Russian Ambassador to Serbia and Montenegro
- In office 7 February 2002 – 22 September 2004
- President: Vladimir Putin
- Preceded by: Valery Yegoshkin [ru]
- Succeeded by: Aleksandr Alekseyev [ru]

Russian Ambassador to Macedonia
- In office 21 June 2000 – 7 February 2002
- Preceded by: Pyotr Dobroserdov [ru]
- Succeeded by: Agaron Asatur [ru]

Personal details
- Born: Vladimir Yevgenevich Ivanovsky 9 May 1948 Moscow, Russian SFSR, Soviet Union
- Died: 3 June 2016 (aged 68)
- Children: 1
- Education: Moscow State Institute of International Relations
- Occupation: Diplomat

= Vladimir Ivanovsky =

Russian diplomat

Vladimir Yevgenevich Ivanovsky (Владимир Евгеньевич Ивановский; 9 May 1948 - 3 June 2016) was a Russian diplomat. He last served as the Russian Ambassador to Turkey (2007-2013). He had previously served as the Russian Ambassador to Macedonia (2000-2002) and Serbia and Montenegro (2002-2004).

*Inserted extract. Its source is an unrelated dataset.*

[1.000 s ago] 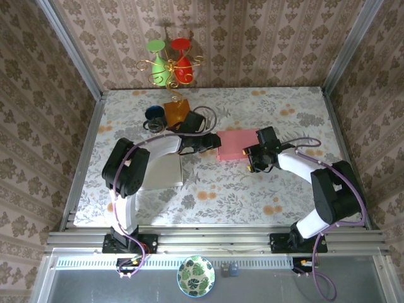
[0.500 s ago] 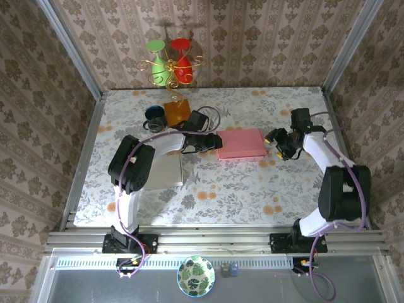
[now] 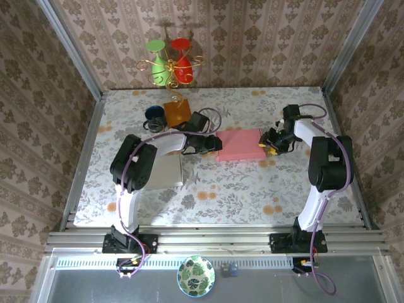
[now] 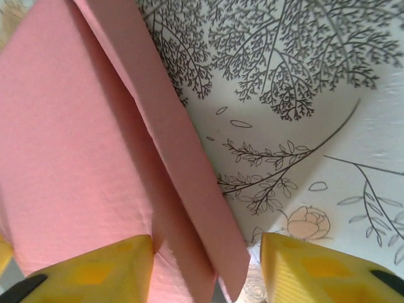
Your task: Fold the paper box
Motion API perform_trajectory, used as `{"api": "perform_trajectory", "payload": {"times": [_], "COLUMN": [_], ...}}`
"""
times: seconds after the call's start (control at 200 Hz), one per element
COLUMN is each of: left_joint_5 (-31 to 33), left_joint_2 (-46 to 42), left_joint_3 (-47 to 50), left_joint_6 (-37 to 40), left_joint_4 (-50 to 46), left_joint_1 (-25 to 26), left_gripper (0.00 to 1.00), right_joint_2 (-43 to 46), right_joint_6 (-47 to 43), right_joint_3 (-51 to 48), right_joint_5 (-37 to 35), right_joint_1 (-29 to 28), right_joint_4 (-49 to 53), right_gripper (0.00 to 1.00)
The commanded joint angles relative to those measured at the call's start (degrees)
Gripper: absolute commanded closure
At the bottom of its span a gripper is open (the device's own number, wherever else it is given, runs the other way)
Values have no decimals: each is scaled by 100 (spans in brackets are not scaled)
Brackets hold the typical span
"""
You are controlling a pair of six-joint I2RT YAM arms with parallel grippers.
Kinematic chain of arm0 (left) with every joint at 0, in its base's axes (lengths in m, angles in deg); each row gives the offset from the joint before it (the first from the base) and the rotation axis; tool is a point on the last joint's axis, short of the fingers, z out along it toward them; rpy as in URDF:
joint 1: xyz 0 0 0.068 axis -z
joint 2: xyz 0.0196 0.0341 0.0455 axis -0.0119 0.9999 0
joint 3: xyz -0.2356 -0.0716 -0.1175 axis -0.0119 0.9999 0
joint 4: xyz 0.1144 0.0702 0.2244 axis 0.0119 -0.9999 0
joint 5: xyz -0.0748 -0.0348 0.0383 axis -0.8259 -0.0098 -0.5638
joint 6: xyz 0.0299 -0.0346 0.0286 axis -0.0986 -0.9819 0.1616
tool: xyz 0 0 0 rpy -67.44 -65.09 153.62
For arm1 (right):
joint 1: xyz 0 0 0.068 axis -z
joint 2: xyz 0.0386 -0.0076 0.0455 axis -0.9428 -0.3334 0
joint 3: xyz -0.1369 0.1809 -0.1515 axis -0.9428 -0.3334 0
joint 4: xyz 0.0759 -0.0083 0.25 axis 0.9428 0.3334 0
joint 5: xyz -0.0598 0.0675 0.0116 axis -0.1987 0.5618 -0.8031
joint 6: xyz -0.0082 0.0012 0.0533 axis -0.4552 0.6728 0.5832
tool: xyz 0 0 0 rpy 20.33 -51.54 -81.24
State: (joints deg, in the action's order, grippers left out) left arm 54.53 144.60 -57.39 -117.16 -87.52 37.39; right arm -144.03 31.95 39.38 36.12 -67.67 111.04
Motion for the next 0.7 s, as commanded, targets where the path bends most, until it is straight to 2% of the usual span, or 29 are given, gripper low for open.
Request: {"api": "perform_trajectory", "payload": {"times": [0.0, 0.305, 0.695], "left_joint_5": [56, -102, -141], "left_joint_2": [119, 100, 152], "left_joint_3": [-129, -23, 68], "left_joint_6": [169, 290, 372], "left_joint_4": [-160, 111, 100], "left_joint_1": [9, -32, -41], "left_gripper": [62, 67, 71], "right_joint_2": [-205, -187, 2], "right_joint_6": [-297, -378, -373], "right_joint_3": [73, -152, -317], "right_joint_5": [195, 231, 309], "right_joint_1": [-22, -22, -25], "right_joint_4": [161, 54, 8], "right_gripper": [58, 79, 84]}}
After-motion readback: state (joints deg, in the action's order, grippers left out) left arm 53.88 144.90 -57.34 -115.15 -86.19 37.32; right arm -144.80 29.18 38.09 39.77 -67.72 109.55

Born in Moscow, Ivanovsky was the son of Soviet general Yevgeny Ivanovsky (1918-1991). He graduated from the Moscow State Institute of International Relations in 1977. That same year he joined the diplomatic service. He was married and had a son. Aside from his native Russian, he also spoke English, Serbian and Croatian.

Ivanovsky died on 3 June 2016 at the age of 68.